Some of the words found on the “divination bones” found at Maresha.

Or parlor games. She suspects that astragali with words like “thief” on them were used in play. Some astragali were weighted with lead (much more than other metals) and likely served in gaming: they would roll better than mere bone, she observes.

Who might have used the astragali for play, prophecy or to (fruitlessly) implement a foul intention? No idea. “Maresha had Phoenicians and Idumaeans and Nabataeans and Jews, though it wasn’t Judahic,” she says. “We couldn’t associate the find with a specific ethos.”

It bears noting that all the ostracons, which are being studied by Dr. Stern, are in Aramaic and include curses and prophecies, but those astragali that bear writing do so in Greek.

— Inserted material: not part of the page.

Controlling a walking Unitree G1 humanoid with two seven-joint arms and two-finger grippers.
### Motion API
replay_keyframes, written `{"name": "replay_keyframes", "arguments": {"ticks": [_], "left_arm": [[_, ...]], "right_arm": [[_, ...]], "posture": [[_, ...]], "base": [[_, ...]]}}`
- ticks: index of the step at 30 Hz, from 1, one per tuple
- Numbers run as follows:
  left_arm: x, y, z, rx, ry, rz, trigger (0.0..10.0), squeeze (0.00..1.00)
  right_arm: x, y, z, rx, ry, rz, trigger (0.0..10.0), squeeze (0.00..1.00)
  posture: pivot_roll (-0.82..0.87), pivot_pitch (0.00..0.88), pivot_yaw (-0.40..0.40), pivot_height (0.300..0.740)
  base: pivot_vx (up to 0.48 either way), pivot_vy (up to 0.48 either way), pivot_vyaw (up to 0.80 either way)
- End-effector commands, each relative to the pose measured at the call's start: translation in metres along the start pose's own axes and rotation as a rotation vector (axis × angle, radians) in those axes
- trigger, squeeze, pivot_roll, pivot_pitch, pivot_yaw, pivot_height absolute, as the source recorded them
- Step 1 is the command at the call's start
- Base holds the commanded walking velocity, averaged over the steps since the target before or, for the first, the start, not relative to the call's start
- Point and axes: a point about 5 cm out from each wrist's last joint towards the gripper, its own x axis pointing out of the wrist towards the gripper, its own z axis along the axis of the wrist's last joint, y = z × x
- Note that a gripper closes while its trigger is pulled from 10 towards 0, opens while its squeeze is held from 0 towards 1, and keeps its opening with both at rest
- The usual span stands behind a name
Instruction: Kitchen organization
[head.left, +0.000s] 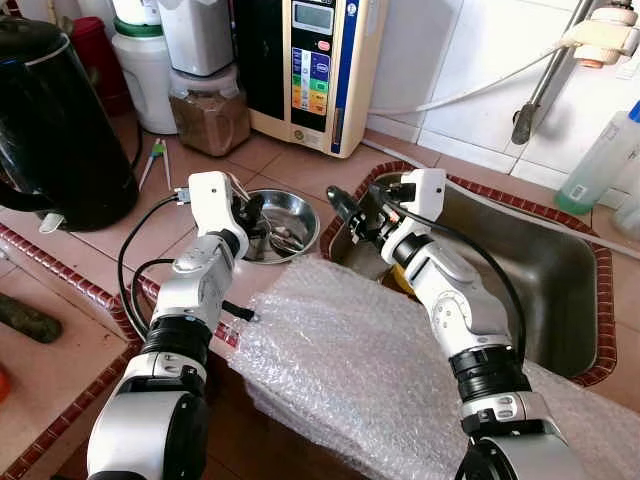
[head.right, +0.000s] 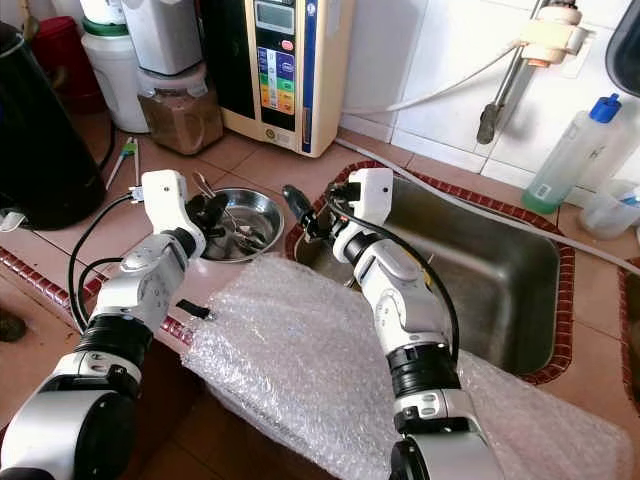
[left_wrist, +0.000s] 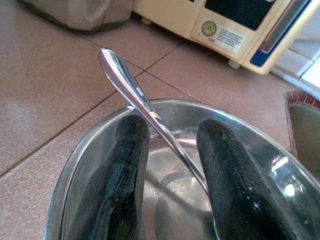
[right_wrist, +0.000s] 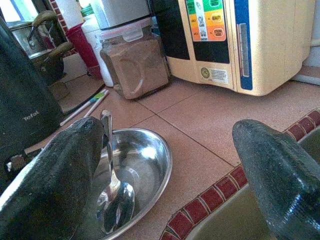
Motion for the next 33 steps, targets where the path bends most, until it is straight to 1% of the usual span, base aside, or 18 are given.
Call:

The cache of Ancient Knucklebones Discovered in Israel
Astragali found at Maresha. Their supposed powers of divination couldn’t save the Hellenistic city from its fate.

Curses? More like formulae: “If you do x, y will happen,” Perry-Gal explains. Sort of an attempt to cajole the gods into doing evil to somebody. Okay, Maresha wasn’t the only Hellenistic city in town. What was so special about it to warrant massive use of astragali – or, at least, such a vast collection of them, relatively speaking?

Possibly, the critical mass was achieved under special conditions of extreme multiculturalism (all those peoples): other places could also be mixed, but the extent here may have been unusual, Perry-Gal suggests. Under the pax Hellenistica, conditions were open, global, tolerant and maybe all that came together at Maresha, which really was a special place – this is the first place in the west that chickens seem to have been cultivated, she adds, back in the third millennium B.C.E.

Apparently the magic in the animal feet did not help the city folk foresee the future. Maresha underwent more upheavals and finally met its maker in the year 40 B.C.E., by the Parthians roaring out of ancient Iran, and activity would move next door to the city of Beit Guvrin.